## YOUR INSTRUCTIONS:
Reproduce the entire listing exactly. Leave the pictures out.
### GIVEN DATA ###
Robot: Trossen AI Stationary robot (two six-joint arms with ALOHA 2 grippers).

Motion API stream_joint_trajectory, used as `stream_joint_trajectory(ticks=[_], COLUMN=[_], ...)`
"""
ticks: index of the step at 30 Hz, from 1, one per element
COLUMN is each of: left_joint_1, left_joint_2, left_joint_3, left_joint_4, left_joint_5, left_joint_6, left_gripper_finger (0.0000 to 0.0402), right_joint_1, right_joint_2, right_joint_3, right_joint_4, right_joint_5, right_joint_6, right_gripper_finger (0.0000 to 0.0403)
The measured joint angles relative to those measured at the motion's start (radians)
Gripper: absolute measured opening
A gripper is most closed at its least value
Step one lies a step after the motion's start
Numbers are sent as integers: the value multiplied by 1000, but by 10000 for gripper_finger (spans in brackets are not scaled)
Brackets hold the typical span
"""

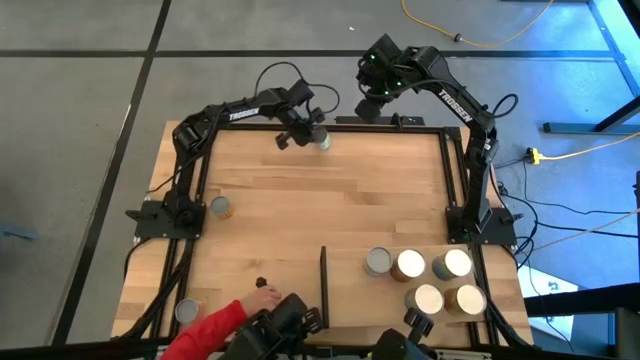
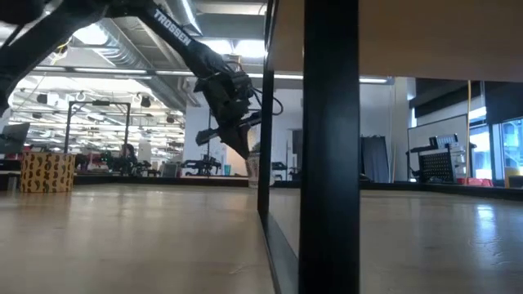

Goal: Pick and place cans onto a shelf
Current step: Put the canned mixed vegetables on the shelf

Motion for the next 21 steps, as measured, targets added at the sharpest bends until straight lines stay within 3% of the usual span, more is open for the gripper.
stream_joint_trajectory(ticks=[11,21], left_joint_1=[-46,-99], left_joint_2=[-123,-272], left_joint_3=[-1,-1], left_joint_4=[-92,-181], left_joint_5=[-118,-108], left_joint_6=[-81,-218], left_gripper_finger=[1,0], right_joint_1=[0,2], right_joint_2=[0,-93], right_joint_3=[0,0], right_joint_4=[2,5], right_joint_5=[-2,-7], right_joint_6=[-27,-71], right_gripper_finger=[20,20])
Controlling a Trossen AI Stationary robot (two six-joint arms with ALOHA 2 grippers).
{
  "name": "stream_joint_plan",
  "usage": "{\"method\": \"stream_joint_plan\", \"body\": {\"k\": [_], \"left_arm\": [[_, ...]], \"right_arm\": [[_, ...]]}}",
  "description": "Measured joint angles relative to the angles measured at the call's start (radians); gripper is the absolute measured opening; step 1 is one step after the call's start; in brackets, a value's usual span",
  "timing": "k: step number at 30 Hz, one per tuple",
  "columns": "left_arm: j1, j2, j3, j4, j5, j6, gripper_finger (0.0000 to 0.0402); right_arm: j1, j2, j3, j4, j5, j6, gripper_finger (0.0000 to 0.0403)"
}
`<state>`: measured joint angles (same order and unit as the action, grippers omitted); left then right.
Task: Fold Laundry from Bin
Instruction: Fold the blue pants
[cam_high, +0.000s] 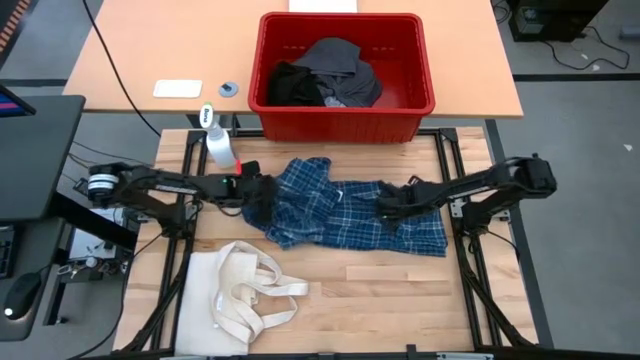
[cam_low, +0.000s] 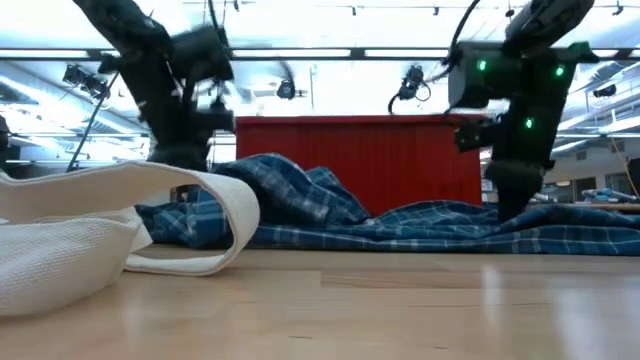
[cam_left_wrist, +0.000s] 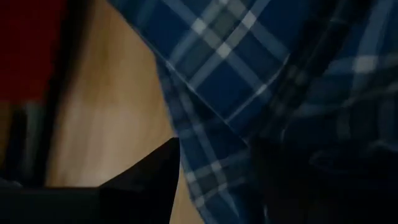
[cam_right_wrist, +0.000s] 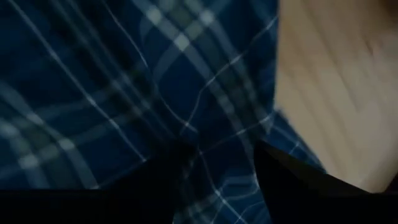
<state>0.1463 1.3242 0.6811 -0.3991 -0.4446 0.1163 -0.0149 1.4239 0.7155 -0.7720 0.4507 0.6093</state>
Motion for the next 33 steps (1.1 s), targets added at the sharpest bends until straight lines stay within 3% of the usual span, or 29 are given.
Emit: {"method": "stream_joint_plan", "body": {"k": [6, 10, 13, 16, 19, 21, 28, 33], "left_arm": [[-0.099, -0.152, 0.0, 0.051, 0.098, 0.107, 0.0203], [-0.182, -0.158, 0.0, 0.116, 0.156, 0.096, 0.0203], [-0.263, -0.1, 0.002, 0.211, 0.148, 0.066, 0.0204], [-0.349, -0.058, 0.0, 0.305, 0.054, 0.041, 0.0212], [-0.412, -0.046, 0.002, 0.34, -0.034, 0.037, 0.0235], [-0.437, -0.02, 0.018, 0.348, -0.039, 0.036, 0.0256], [-0.465, 0.154, 0.16, 0.273, -0.054, 0.092, 0.0325], [-0.462, 0.309, 0.357, 0.082, -0.055, 0.117, 0.0336]], "right_arm": [[0.026, -0.143, 0.017, 0.044, 0.005, -0.004, 0.0204], [0.048, -0.208, 0.018, 0.112, 0.01, -0.008, 0.0204], [0.068, -0.222, 0.018, 0.145, 0.012, -0.009, 0.0204], [0.084, -0.214, 0.018, 0.164, 0.012, -0.011, 0.0204], [0.096, -0.203, 0.018, 0.174, 0.012, -0.01, 0.0204], [0.103, -0.195, 0.017, 0.166, 0.018, -0.01, 0.0204], [0.106, -0.171, 0.018, 0.209, 0.027, -0.024, 0.0204], [0.106, -0.16, 0.017, 0.212, 0.018, -0.032, 0.0204]]}}
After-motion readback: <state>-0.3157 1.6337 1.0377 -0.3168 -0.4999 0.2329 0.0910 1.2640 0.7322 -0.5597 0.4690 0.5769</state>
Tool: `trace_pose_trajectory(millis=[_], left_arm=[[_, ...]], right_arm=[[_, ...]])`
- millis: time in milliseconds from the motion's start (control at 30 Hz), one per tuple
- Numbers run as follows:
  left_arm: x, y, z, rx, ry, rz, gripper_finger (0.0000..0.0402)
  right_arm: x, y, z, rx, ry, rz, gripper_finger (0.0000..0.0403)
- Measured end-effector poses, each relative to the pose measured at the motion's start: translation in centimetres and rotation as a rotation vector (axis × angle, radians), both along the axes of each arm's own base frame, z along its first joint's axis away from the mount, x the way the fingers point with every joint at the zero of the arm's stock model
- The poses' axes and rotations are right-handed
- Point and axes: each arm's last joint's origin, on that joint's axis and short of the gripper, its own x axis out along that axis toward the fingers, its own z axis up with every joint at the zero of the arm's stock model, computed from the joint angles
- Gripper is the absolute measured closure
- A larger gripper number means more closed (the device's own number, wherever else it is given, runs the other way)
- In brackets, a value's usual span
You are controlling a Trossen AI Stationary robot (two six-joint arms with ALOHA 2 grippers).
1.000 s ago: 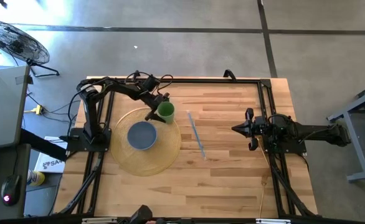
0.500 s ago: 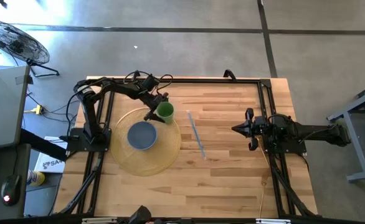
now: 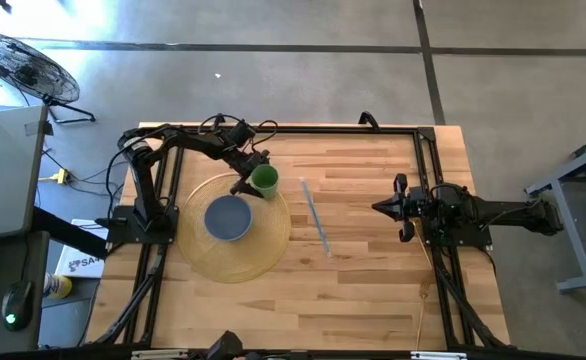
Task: Pick & Place Utensil
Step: Put the green cup to the top right of the blue bowl on the brown mat
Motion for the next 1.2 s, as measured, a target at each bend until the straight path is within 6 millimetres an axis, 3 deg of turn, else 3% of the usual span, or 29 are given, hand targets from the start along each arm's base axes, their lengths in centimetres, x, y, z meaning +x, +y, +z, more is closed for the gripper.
trace_pose_trajectory(millis=[1200], left_arm=[[-0.9, -0.5, 2.1, 0.069, 0.096, 0.061, 0.0015]], right_arm=[[0.0, 0.0, 0.0, 0.0, 0.0, 0.0, 0.0402]])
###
## PROBLEM SOLUTION:
Robot: Trossen AI Stationary robot (two six-joint arms with ALOHA 2 grippers).

Motion API stream_joint_trajectory, used as `stream_joint_trajectory(ticks=[_], COLUMN=[_], ...)`
"""
ticks: index of the step at 30 Hz, from 1, one per element
COLUMN is each of: left_joint_1, left_joint_2, left_joint_3, left_joint_4, left_joint_5, left_joint_6, left_gripper_finger (0.0000 to 0.0402), right_joint_1, right_joint_2, right_joint_3, right_joint_4, right_joint_5, right_joint_6, right_gripper_finger (0.0000 to 0.0403)
The measured joint angles relative to those measured at the motion's start (radians)
Gripper: absolute measured opening
A gripper is most closed at its least value
Step one lies a step after the motion's start
Numbers are sent as integers: the value multiplied by 1000, but by 10000 for gripper_finger (spans in brackets are not scaled)
Brackets hold the typical span
"""


Goal: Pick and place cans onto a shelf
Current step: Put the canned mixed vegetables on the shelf

Motion for the next 21 steps, as measured, targets added at the sharpest bends until straight lines stay within 3% of the usual span, more is open for the gripper.
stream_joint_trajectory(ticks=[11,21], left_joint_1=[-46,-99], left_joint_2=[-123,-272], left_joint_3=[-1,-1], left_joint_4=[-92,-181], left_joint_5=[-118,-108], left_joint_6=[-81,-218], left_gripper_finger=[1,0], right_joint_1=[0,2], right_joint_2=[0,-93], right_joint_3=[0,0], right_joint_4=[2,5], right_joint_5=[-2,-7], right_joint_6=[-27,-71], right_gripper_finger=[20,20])
Controlling a Trossen AI Stationary robot (two six-joint arms with ALOHA 2 grippers).
{
  "name": "stream_joint_plan",
  "usage": "{\"method\": \"stream_joint_plan\", \"body\": {\"k\": [_], \"left_arm\": [[_, ...]], \"right_arm\": [[_, ...]]}}",
  "description": "Measured joint angles relative to the angles measured at the call's start (radians); gripper is the absolute measured opening; step 1 is one step after the call's start; in brackets, a value's usual span",
  "timing": "k: step number at 30 Hz, one per tuple",
  "columns": "left_arm: j1, j2, j3, j4, j5, j6, gripper_finger (0.0000 to 0.0402); right_arm: j1, j2, j3, j4, j5, j6, gripper_finger (0.0000 to 0.0403)"
}
`<state>`: measured joint angles (same order and unit as the action, grippers omitted); left then right.
Task: Fold Laundry from Bin
Instruction: Fold the blue pants
[cam_high, +0.000s] 
[cam_low, +0.000s] 
[cam_left_wrist, +0.000s] 
[cam_right_wrist, +0.000s] 
<state>0.1463 1.3242 0.6811 -0.3991 -0.4446 0.1163 -0.0149 1.4239 0.7155 -0.7720 0.4507 0.6093</state>
Motion for the next 33 steps (1.1 s), targets added at the sharpest bends until straight lines stay within 3% of the usual span, or 29 are given.
Emit: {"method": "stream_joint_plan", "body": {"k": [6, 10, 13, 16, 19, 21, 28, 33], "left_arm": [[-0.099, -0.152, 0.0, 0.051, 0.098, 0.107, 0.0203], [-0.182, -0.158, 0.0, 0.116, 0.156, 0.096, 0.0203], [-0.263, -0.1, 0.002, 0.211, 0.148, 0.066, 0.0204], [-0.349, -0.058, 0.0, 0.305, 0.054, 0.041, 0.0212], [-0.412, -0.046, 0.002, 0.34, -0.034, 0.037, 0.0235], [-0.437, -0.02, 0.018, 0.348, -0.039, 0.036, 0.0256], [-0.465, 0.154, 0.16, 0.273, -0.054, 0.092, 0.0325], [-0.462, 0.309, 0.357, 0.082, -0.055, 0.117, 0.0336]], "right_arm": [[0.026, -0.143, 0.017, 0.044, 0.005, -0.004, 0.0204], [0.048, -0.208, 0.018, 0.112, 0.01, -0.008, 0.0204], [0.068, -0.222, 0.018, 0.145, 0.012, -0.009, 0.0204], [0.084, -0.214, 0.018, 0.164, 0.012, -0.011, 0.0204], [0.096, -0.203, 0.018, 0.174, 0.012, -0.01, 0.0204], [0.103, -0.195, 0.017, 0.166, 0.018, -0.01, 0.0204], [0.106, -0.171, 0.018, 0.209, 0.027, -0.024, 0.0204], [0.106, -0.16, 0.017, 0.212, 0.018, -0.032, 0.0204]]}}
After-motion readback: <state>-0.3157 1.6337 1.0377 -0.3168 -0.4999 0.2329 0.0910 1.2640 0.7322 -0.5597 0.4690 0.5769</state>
Tool: `trace_pose_trajectory(millis=[_], left_arm=[[_, ...]], right_arm=[[_, ...]])`
- millis: time in milliseconds from the motion's start (control at 30 Hz), one per tuple
- Numbers run as follows:
  left_arm: x, y, z, rx, ry, rz, gripper_finger (0.0000..0.0402)
  right_arm: x, y, z, rx, ry, rz, gripper_finger (0.0000..0.0403)
- Measured end-effector poses, each relative to the pose measured at the motion's start: translation in centimetres and rotation as a rotation vector (axis × angle, radians), both along the axes of each arm's own base frame, z along its first joint's axis away from the mount, x the way the fingers point with every joint at the zero of the arm's stock model
- The poses' axes and rotations are right-handed
- Point and axes: each arm's last joint's origin, on that joint's axis and short of the gripper, its own x axis out along that axis toward the fingers, its own z axis up with every joint at the zero of the arm's stock model, computed from the joint angles
- Gripper is the absolute measured closure
- A larger gripper number means more closed (the device's own number, wherever else it is given, runs the other way)
- In brackets, a value's usual span
You are controlling a Trossen AI Stationary robot (two six-joint arms with ALOHA 2 grippers).
1.000 s ago: 
0.500 s ago: 
now: 
Task: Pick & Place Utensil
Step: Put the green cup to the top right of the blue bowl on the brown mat
Motion for the next 1.2 s, as measured, a target at each bend until the straight path is within 6 millimetres an axis, 3 deg of turn, else 3% of the usual span, or 29 are given, hand targets from the start along each arm's base axes, their lengths in centimetres, x, y, z meaning +x, +y, +z, more is closed for the gripper.
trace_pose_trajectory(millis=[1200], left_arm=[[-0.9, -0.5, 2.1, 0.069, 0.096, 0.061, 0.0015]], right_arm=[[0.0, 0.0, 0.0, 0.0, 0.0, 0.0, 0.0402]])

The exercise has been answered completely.